**TASK DIRECTIONS**: For the entries below, print exactly the lines between the line holding "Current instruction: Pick" and the line holding "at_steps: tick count", inclusive, and nothing else.

---

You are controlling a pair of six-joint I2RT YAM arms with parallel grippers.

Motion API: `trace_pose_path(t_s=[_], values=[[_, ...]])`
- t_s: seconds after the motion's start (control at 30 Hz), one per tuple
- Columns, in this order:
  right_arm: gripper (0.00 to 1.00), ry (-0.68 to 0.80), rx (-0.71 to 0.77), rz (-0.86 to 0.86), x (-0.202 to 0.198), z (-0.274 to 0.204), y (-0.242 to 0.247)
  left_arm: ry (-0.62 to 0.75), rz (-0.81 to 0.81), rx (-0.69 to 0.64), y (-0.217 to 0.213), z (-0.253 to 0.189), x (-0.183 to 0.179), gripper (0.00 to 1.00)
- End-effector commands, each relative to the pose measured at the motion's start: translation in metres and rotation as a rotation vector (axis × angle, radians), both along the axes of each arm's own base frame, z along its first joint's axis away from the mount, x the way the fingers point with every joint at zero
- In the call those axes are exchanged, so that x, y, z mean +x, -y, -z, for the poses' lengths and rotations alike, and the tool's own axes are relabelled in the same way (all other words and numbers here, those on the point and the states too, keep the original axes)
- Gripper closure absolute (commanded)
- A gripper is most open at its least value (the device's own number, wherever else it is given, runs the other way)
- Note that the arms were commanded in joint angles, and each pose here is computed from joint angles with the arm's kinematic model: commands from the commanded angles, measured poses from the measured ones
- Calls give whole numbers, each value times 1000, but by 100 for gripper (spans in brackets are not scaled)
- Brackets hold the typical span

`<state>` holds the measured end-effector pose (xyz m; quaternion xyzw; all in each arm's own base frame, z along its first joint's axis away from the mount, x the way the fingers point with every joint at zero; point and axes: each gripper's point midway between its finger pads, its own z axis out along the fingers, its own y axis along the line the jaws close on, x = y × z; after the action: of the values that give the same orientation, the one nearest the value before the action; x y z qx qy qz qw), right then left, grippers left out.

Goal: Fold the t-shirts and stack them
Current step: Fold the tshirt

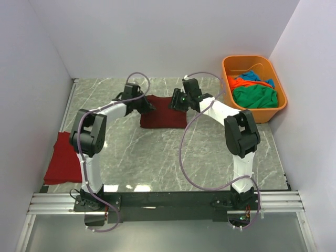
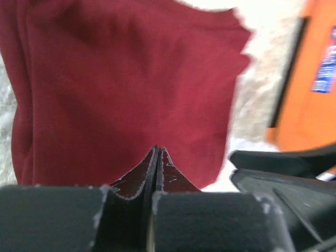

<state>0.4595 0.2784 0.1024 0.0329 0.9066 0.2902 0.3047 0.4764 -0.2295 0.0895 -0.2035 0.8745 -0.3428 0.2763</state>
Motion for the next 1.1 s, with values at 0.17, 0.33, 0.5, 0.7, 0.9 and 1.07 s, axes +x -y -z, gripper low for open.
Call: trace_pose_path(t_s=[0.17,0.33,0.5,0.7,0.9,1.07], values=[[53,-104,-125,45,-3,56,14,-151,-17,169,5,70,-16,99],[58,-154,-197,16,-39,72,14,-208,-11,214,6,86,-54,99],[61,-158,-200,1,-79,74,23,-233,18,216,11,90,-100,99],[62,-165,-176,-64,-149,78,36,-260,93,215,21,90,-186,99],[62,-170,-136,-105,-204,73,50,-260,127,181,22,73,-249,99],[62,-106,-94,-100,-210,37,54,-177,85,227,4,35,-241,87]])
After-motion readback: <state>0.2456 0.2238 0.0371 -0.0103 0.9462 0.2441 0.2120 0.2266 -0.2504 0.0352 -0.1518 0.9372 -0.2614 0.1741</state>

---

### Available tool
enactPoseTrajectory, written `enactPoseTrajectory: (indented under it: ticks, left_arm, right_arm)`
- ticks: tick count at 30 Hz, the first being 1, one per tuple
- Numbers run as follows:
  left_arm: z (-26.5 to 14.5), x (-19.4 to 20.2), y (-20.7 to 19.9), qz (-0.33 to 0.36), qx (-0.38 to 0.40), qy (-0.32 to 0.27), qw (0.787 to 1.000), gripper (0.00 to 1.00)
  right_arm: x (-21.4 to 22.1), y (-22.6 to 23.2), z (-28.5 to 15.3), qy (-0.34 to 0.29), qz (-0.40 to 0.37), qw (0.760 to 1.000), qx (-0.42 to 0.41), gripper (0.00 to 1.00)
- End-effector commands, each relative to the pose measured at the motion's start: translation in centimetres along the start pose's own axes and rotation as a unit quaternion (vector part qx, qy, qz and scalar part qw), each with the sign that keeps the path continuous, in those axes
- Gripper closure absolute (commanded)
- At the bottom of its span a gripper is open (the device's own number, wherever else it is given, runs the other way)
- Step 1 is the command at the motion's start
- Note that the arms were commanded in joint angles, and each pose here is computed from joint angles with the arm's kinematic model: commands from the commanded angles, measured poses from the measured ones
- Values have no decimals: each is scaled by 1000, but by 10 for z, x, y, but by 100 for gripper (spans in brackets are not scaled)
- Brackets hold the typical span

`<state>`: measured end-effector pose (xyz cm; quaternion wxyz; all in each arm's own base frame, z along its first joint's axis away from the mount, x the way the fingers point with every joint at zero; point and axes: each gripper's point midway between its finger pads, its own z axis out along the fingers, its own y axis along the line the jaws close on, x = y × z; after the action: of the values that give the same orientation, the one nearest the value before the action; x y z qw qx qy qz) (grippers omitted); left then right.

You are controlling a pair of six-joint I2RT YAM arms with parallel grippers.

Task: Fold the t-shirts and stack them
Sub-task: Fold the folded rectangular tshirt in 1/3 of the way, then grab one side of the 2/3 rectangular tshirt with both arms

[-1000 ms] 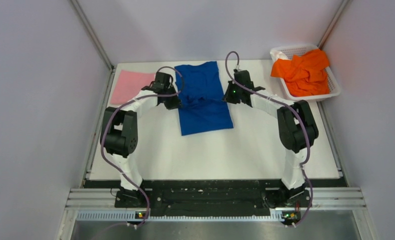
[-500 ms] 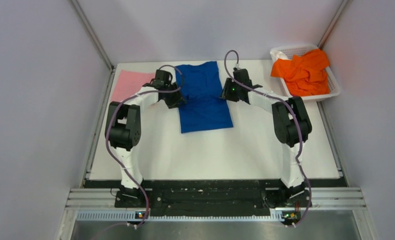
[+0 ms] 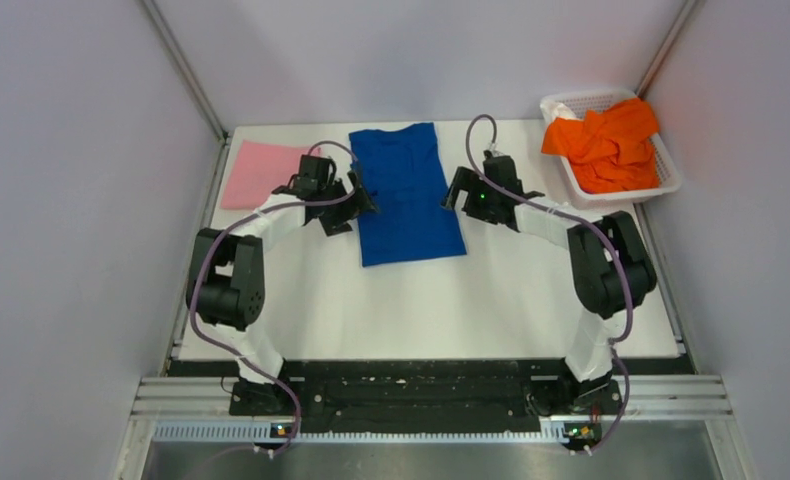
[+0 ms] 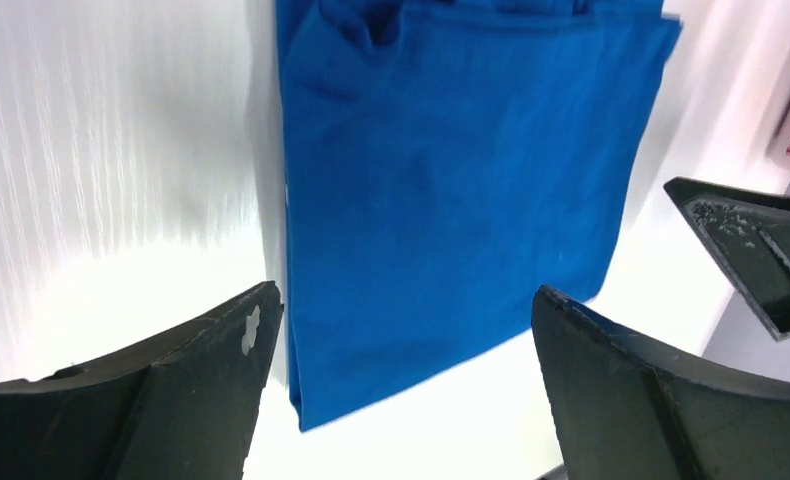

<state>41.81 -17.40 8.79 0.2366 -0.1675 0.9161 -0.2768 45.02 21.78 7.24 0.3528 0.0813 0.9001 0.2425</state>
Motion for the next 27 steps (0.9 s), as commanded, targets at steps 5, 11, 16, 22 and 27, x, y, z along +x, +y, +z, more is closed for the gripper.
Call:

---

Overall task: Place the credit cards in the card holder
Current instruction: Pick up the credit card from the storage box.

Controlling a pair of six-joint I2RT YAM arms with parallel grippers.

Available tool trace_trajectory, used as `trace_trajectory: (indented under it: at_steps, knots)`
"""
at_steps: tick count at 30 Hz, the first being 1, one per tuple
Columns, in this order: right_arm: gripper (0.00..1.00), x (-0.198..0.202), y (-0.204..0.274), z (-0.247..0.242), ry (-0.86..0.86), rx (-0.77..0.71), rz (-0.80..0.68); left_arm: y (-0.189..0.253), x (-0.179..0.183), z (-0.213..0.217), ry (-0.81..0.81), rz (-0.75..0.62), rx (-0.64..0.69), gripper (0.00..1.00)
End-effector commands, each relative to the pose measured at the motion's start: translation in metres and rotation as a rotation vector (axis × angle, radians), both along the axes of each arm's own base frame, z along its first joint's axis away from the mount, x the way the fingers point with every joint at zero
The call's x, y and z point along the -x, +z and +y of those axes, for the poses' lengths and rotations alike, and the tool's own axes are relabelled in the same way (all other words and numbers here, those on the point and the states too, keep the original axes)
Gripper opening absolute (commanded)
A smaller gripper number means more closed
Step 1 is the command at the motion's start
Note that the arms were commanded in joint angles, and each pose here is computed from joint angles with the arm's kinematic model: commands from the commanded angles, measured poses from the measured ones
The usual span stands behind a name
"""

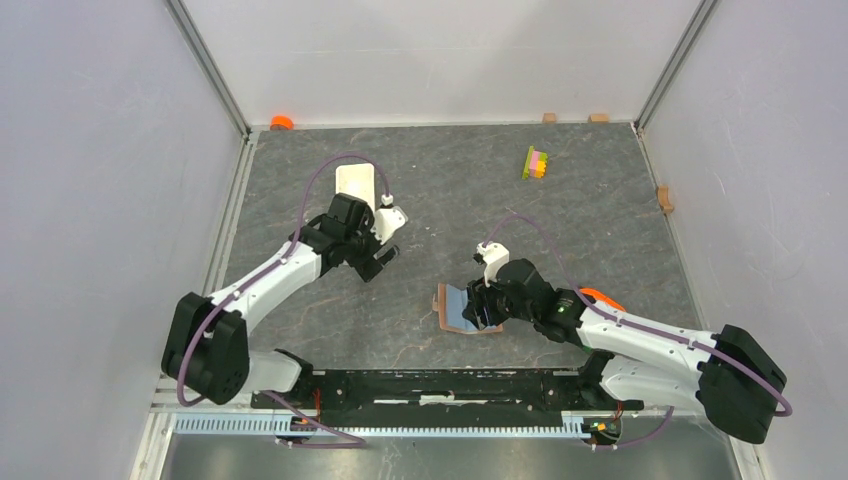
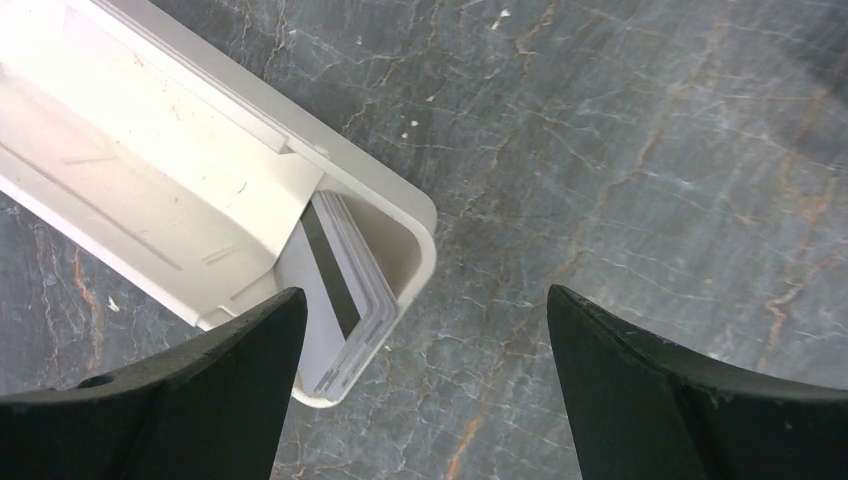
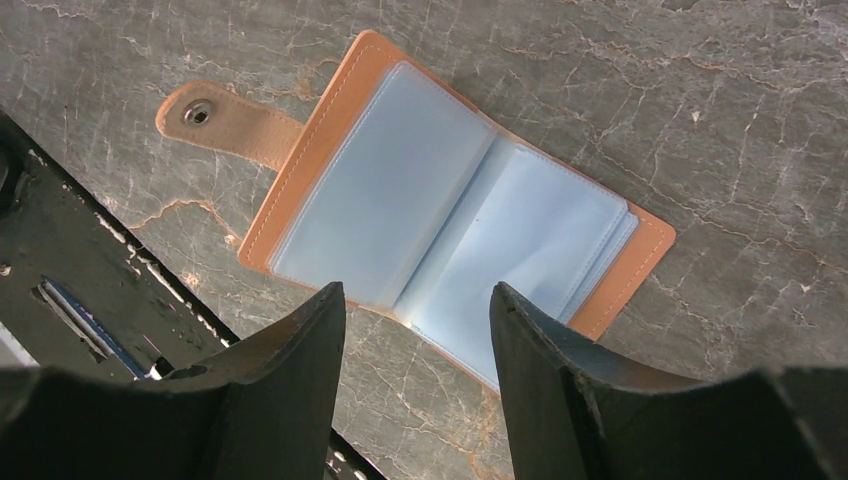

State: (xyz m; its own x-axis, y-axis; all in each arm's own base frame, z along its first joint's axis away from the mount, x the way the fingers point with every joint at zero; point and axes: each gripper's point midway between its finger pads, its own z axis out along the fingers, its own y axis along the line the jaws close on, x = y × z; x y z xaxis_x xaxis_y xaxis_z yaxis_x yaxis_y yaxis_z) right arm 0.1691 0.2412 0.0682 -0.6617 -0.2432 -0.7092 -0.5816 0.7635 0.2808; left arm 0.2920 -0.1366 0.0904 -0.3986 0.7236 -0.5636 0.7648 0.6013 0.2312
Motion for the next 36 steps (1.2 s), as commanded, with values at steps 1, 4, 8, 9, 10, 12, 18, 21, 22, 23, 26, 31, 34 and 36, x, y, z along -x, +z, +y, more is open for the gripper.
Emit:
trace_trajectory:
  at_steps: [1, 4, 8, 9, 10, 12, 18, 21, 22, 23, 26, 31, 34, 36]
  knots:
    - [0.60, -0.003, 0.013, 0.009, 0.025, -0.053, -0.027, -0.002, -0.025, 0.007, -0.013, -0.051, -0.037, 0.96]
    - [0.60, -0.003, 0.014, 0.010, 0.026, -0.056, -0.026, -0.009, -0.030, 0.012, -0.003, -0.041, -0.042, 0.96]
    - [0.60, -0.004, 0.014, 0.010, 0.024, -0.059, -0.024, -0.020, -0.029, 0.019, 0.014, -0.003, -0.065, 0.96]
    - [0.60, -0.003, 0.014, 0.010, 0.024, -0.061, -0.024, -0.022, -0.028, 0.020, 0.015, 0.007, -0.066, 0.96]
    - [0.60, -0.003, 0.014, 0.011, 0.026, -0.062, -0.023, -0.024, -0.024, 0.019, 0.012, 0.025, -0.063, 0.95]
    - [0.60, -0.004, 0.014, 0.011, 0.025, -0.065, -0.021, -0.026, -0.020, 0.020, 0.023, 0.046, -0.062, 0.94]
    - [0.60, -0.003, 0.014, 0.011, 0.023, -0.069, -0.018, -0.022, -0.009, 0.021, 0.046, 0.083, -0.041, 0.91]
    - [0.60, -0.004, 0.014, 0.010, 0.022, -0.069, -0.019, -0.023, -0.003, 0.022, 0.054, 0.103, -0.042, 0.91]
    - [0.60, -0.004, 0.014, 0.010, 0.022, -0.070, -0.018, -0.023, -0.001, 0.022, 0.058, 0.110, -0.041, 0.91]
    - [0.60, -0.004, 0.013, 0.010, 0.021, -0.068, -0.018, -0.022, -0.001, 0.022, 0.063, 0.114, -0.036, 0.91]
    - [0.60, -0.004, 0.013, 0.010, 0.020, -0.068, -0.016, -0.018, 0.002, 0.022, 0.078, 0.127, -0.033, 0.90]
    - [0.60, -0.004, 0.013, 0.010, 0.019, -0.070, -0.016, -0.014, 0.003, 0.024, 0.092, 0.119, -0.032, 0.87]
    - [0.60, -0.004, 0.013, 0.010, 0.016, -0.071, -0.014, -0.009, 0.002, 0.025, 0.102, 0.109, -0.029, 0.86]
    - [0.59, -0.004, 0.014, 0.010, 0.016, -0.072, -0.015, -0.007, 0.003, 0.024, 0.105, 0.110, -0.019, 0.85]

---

**RESULT**:
Current instruction: Pick up the credit card from the storage box.

Controlling a pair of six-joint I2RT YAM arms with parallel grippers.

Available tool trace_trajectory, used as `trace_trajectory: (indented under it: at_steps, knots)`
"""
at_steps: tick count at 30 Hz, the first being 1, one per tuple

Work on this exercise is now complete.